How Delayed Graft Function Impacts Exposure to Mycophenolic Acid in Patients After Renal Transplantation
ABSTRACT Mycophenolic acid (MPA) plasma concentrations are highly variable on standard-dose mycophenolate mofetil therapy. At creatinine clearances below 25 mL/min, MPA clearance increases as a result of a higher nonprotein-bound fraction. Patients with delayed graft function (DGF) after renal transplantation are exposed to low total MPA concentrations, when risk of rejection is highest. This study investigated the influence of DGF on MPA exposure and on clinical outcome.
Adult renal transplantation patients treated with mycophenolate mofetil, corticosteroids, and either microemulsified cyclosporine (n = 459) or tacrolimus (n = 371) participated in a randomized controlled trial (the Fixed-Dose Concentration-Controlled [FDCC] Study). Abbreviated MPA areas under the curve (AUCs) were obtained on Day 3, Day 10, Week 4, and Month 3, to calculate MPA AUC₀₋₁₂. Free MPA AUC values were available for a subgroup of patients (n = 269).

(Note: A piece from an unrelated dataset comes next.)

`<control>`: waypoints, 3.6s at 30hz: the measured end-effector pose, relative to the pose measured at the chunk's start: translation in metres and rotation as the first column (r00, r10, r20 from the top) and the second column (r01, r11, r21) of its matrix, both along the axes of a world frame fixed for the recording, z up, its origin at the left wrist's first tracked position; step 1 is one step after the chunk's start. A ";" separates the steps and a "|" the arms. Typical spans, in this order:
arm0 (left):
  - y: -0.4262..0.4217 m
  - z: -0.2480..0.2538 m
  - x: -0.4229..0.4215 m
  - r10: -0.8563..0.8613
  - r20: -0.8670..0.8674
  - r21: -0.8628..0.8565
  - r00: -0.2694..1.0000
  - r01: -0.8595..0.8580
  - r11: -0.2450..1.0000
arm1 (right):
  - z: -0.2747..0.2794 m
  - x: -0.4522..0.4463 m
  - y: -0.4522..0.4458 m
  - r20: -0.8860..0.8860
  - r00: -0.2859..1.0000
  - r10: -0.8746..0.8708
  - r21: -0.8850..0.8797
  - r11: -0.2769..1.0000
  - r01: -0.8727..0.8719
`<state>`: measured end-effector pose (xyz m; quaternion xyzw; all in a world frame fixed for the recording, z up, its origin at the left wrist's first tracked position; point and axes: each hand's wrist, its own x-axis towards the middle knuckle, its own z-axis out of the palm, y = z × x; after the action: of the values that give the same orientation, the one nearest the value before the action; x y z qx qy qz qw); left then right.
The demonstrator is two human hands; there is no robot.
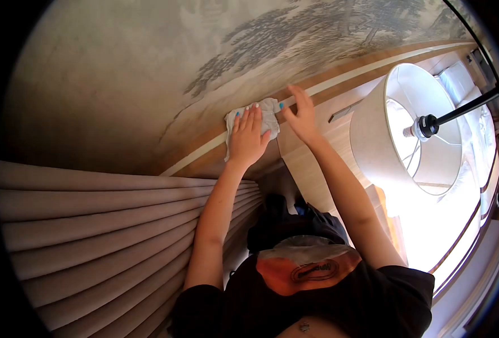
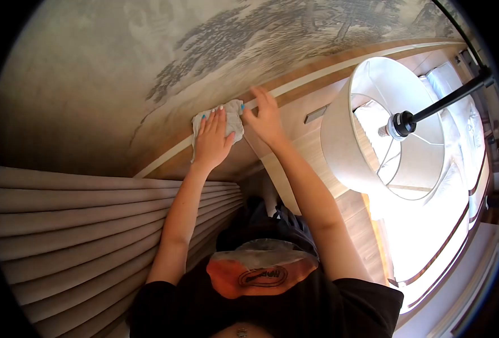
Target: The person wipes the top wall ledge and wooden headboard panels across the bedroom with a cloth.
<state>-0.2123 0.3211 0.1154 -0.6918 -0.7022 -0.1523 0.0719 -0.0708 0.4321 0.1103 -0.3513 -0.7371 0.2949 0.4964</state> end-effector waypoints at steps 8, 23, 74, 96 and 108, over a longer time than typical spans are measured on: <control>-0.050 0.003 -0.044 -0.011 -0.008 -0.025 1.000 0.010 1.000 | 0.007 -0.047 -0.031 0.392 0.918 -0.053 0.137 0.991 -0.002; -0.084 0.014 -0.062 0.004 0.064 -0.061 0.998 0.000 0.998 | 0.035 -0.063 -0.022 0.275 0.947 0.165 -0.396 0.917 -0.045; 0.137 -0.008 0.032 -0.610 0.045 -0.167 0.791 0.607 0.777 | -0.047 0.075 0.037 0.509 0.733 -0.452 0.220 0.891 0.397; 0.023 0.007 -0.029 -0.509 0.102 -0.219 0.855 0.518 0.827 | -0.083 0.073 0.015 0.316 0.899 -0.302 0.069 0.953 0.296; 0.191 -0.010 0.097 -0.604 0.070 -0.115 0.794 0.608 0.786 | -0.104 0.096 0.013 0.340 0.936 -0.097 -0.177 0.970 0.165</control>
<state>-0.1154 0.5120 0.1053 -0.8813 -0.4527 -0.1307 -0.0368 0.0250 0.4453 0.0061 -0.4927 -0.7503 0.2721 0.3468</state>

The overall incidence of DGF was 187 of 830 (23%) and did not differ between cyclosporine-treated (24%) and tacrolimus- (21%) treated patients. The incidence of biopsy-proven acute rejection at 12 months was significantly higher in patients with DGF (13.8% versus 21.4%). Patients with DGF had significantly lower dose-corrected MPA AUC on Day 3 and Day 10. Free MPA fraction and dose-corrected free MPA AUC were significantly higher in patients with DGF, from Day 3 until Month 3. The total number of patients with at least one opportunistic infection was significantly higher in patients with DGF (33.2%) compared with patients without DGF (25.8%) (P = 0.048). Patients with DGF developing opportunistic infections did not have higher total MPA AUC nor higher free MPA AUC compared with those without opportunistic infections.
Patients with DGF have significantly lower dose-corrected MPA AUC in the first month after renal transplantation, presumably as a result of enhanced MPA clearance on account of the elevated MPA free fraction. Because patients with DGF have a higher rate of acute rejection and lower MPA exposure, higher dosing of mycophenolate mofetil in such patients may improve outcome. However, the already increased incidence of opportunistic infections in patients with DGF is a concern.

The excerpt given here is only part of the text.